Schamuhns Verrücktheit

     
Die Queen feiert ihren Geburtstag mehrfach: privat im intimen Rahmen, mehrere Wochen später dann offiziell im Parade-Rahmen. Personen der Zeitgeschichte dürfen das. Reinhard Schamuhn tut es. Er feiert nicht nur wenige Wochen, er feiert seit Monaten. Die ersten Einladungen zu diesem Geburtstag seines vor 20 Jahren an der Rosenmauer gegründeten „Neuen Schauspielhauses“ gingen schon vor einem halben Jahr heraus. Übertrieben? Am 8. 8. 1988 wurde in den Räumen einer dann sehr schnell bekannt werdenden Bruchbude aus Uelzens Hochmittelalter nicht nur sein Neues Schauspielhaus gegründet, auch Schamuhns „Kreativer Speicher“ wurde mitgegründet, auch „Schamuhns Museum“. Höhenflug eines Verrückten? Im Kuratorium, das er um sich versammelte, fanden sich Hochadel, Adel, Wissenschaft, Star-Journalismus und Star-Strafverteidigung. Kompensation eines Minderwertigkeitskomplexes? Bei einer Wahl kandidierte er für den Bürgermeistersessel – und errang über 1000 Stimmen? Ein Hans-Dampf-in-allen-Gassen? Ich liebe die Verrücktheiten des Reinhard Schamuhn aus allerbesten Gründen. Zum einen ist jemand, der sich selbst für verrückt erklärt, weit gesünder als die meisten von uns, die noch nicht einmal ernsthafte Verrücktheiten an sich kennen. „Uelzens verrücktes Huhn“, „Schamuhns Dachschaden“ sind Eigenbezeichnungen und kennzeichnen die Rücksichtslosigkeit, mit der Schamuhn seine Rolle(n) als „Intendant“, als scheinbar lustiger An-Mahner ernsthafter Themen, als bildender Künstler und immerzu als verständnisvoller Förderer und Freund seiner   unbekannteren wie prominenteren Akteure auf der Bühne im Haus und außerhalb im Garten durchsetzt. Meistens menschenfreundlich, immer hilfsbereit, manchmal kompromissbereit, ständig in Geldnöten, grundsätzlich die Zukunft als Lebensmöglichkeit liebend. Ein nach Uelzen verirrter Künstler? Schamuhn ist überzeugt von seiner Aufgabe eben in der Provinz. Auch die braucht neben dem offiziellen, formellen Kulturbetrieb einen informellen, neben großer Bühnenkunst große Kleinkunst auf winziger Bühne. Schamuhn als Vertreter einer alternativen, komplementären Kunst und sein öffentlich-offizielles Pendant, die Kulturmanagerin Ute Lange-Brachmann seien hiermit belobigt, dass sie sich leben lassen lernten.

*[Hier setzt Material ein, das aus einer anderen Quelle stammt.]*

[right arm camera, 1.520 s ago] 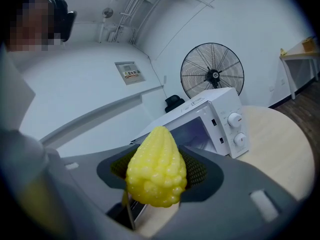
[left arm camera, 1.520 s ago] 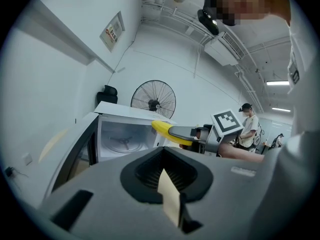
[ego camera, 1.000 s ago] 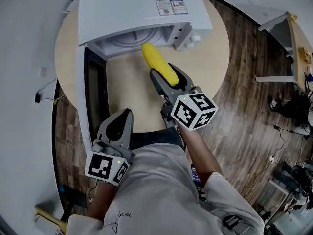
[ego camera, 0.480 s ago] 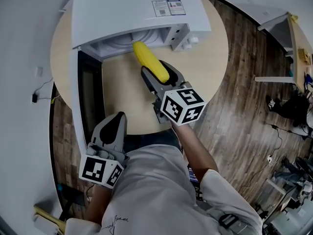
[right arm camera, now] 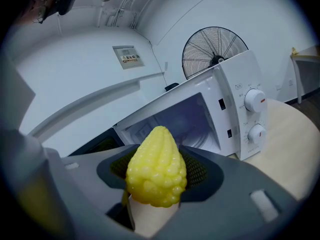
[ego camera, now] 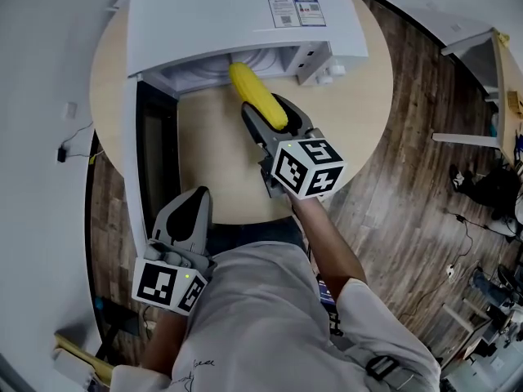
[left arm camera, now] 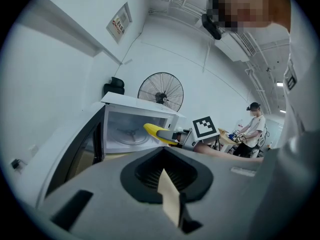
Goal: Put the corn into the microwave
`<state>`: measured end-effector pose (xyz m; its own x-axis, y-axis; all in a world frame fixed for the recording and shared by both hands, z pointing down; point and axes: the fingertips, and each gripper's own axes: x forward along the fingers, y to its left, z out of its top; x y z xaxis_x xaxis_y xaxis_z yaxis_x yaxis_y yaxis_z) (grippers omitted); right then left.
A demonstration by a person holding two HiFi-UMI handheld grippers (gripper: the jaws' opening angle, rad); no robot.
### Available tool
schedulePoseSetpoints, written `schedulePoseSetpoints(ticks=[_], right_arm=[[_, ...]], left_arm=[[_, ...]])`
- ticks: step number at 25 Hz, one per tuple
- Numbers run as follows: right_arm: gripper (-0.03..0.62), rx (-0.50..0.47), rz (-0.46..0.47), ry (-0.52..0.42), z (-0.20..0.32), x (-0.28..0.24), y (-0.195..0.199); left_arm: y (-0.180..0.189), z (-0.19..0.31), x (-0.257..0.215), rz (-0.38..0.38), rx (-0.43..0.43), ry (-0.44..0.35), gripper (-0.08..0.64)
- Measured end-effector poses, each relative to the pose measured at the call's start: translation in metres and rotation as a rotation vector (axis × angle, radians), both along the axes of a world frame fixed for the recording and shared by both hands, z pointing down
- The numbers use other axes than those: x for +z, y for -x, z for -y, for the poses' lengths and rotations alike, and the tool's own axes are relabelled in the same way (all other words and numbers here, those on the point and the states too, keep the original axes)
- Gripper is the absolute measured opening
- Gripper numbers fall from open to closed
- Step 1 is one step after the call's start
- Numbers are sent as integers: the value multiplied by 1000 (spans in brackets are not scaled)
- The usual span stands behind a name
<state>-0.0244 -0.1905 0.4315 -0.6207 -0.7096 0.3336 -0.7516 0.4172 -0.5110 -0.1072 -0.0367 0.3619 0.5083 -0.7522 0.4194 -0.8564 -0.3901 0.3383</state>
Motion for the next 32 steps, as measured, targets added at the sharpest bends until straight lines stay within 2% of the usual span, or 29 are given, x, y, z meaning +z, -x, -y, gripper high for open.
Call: schedulePoseSetpoints(ticks=[32], right_arm=[[258, -42, -116, 27, 57, 49, 20]], left_arm=[[7, 18, 10, 6, -34, 40, -9]])
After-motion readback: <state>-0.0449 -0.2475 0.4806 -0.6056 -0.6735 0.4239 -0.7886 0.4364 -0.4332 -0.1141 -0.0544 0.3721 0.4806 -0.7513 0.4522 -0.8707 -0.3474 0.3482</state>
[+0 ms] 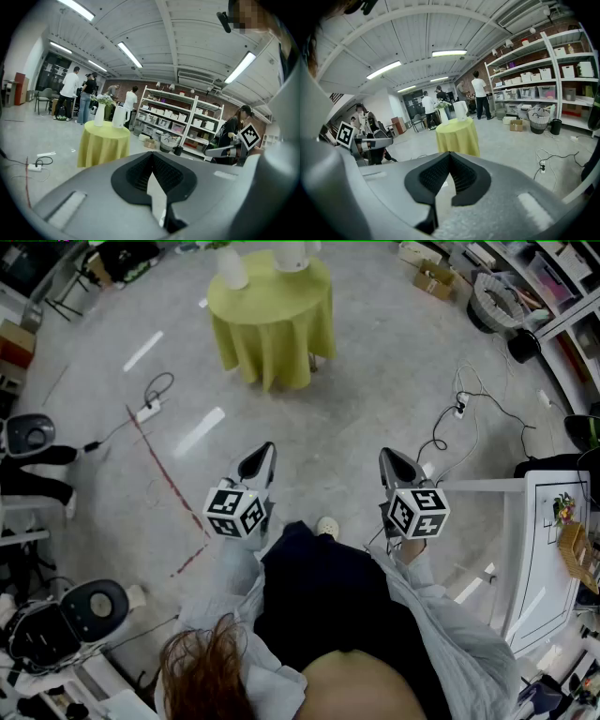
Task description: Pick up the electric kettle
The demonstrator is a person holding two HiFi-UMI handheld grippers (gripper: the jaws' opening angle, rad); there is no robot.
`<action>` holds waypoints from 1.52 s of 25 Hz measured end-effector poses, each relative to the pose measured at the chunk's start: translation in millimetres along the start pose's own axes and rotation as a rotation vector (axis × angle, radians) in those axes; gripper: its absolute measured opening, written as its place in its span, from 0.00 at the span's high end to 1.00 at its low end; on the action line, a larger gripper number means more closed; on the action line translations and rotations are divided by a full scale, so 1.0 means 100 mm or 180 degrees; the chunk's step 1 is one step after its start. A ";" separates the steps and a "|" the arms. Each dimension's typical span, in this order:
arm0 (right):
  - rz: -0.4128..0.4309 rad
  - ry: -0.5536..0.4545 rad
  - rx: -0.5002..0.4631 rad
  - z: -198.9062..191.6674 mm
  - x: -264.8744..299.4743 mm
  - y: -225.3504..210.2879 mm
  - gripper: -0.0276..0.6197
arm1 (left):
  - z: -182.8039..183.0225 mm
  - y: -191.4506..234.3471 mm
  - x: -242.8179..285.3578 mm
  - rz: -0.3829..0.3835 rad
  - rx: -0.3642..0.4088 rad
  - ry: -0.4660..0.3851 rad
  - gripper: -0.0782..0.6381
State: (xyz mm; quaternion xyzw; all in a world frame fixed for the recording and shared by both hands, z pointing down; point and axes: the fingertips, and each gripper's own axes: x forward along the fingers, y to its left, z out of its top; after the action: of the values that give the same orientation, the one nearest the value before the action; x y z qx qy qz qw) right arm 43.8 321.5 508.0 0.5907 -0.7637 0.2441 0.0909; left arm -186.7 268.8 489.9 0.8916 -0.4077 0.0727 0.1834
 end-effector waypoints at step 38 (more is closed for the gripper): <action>-0.0030 -0.0226 0.0098 0.36 0.05 -0.37 0.95 | 0.16 -0.21 0.32 -0.0151 -0.0169 -0.0326 0.41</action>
State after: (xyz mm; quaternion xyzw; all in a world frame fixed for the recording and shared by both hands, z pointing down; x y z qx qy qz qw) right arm 82.4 293.1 488.3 0.6039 -0.7598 0.2343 0.0558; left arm -150.8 252.9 478.3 0.8983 -0.3971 0.0118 0.1875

Schamuhns Verrücktheiten sind sorgfältig geplant, was dem Durchschnitts-Uelzener ebenso unbekannt sein dürfte wie der Fakt, dass Schamuhn außerhalb von Uelzen echte Kreativitätsgeschichte schrieb: Die Gründung des ersten Flohmarktes mit Kleinkunstaktionen am und im Leine-Wasser Hannovers, seine notariell beglaubigte „Heirat“ des Pariser Eiffelturmes und so vieles mehr sind nur Einzelheiten eines wunderbar verrückten Lebenswerkes.
Ausschnitte davon sind zu sehen und zu hören in einer Dauerausstellung an der Rosenmauer. Der Festhöhepunkt ist am 8. 8. 08. Ich werde ihn gespalten mitfeiern: physisch auf dem Wasser, geistig in einer der charmantesten, gebildetsten Bruchbuden der Nation – inzwischen ohne Dachschaden. Sieht man von dem von ihm kultivierten Dachschaden einmal ab.